GP-4DGS: Probabilistic 4D Gaussian Splatting from Monocular Video via Variational Gaussian Processes
This work addresses motion ambiguity and reliability assessment in dynamic scene reconstruction for neural graphics, representing an incremental improvement by adding probabilistic modeling to an existing framework.
The authors tackled the problem of deterministic reconstruction in dynamic scenes lacking uncertainty quantification by integrating Gaussian Processes into 4D Gaussian Splatting, resulting in enhanced reconstruction quality with reliable uncertainty estimates that identify motion ambiguity.

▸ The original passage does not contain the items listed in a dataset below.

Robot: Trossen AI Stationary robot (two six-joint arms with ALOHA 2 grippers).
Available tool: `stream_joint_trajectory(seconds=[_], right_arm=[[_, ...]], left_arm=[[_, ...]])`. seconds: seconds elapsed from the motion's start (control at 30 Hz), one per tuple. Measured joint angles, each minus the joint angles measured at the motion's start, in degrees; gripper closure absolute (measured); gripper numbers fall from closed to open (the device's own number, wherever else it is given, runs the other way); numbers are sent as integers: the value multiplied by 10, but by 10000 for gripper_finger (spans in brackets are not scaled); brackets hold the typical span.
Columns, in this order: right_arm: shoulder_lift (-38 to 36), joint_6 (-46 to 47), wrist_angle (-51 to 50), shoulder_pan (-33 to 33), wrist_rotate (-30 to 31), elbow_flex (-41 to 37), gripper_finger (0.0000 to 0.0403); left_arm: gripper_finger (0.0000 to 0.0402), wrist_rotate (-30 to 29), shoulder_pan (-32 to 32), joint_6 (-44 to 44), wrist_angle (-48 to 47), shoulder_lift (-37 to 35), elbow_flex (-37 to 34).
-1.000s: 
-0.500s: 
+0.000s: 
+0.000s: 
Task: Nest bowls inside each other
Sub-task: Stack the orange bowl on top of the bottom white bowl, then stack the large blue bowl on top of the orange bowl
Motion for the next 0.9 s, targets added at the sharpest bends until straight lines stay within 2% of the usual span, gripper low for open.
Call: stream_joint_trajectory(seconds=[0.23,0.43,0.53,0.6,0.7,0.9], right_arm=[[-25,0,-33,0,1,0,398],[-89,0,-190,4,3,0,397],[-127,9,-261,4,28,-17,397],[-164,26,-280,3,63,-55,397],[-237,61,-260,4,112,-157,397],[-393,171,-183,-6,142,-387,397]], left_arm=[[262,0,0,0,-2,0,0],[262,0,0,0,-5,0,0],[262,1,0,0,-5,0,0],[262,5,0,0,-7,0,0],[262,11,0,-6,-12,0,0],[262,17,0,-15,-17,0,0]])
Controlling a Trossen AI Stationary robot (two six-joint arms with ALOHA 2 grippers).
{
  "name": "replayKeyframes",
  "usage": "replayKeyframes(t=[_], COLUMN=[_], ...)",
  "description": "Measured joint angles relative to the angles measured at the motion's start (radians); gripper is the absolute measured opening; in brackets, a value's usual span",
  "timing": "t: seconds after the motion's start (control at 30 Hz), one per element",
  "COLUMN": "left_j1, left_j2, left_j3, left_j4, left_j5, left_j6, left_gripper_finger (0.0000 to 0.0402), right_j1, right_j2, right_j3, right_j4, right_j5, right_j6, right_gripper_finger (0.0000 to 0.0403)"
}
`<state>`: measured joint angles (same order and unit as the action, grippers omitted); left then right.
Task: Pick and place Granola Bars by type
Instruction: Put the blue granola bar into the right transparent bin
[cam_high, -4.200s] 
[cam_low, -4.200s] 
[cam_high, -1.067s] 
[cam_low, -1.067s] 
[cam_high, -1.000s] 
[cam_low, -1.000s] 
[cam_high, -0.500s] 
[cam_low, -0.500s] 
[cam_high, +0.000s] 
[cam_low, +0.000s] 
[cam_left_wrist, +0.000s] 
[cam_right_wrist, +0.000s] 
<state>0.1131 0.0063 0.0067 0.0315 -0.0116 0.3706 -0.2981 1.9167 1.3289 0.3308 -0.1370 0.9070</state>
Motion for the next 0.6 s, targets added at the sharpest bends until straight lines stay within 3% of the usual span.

We present GP-4DGS, a novel framework that integrates Gaussian Processes (GPs) into 4D Gaussian Splatting (4DGS) for principled probabilistic modeling of dynamic scenes. While existing 4DGS methods focus on deterministic reconstruction, they are inherently limited in capturing motion ambiguity and lack mechanisms to assess prediction reliability. By leveraging the kernel-based probabilistic nature of GPs, our approach introduces three key capabilities: (i) uncertainty quantification for motion predictions, (ii) motion estimation for unobserved or sparsely sampled regions, and (iii) temporal extrapolation beyond observed training frames. To scale GPs to the large number of Gaussian primitives in 4DGS, we design spatio-temporal kernels that capture the correlation structure of deformation fields and adopt variational Gaussian Processes with inducing points for tractable inference. Our experiments show that GP-4DGS enhances reconstruction quality while providing reliable uncertainty estimates that effectively identify regions of high motion ambiguity. By addressing these challenges, our work takes a meaningful step toward bridging probabilistic modeling and neural graphics.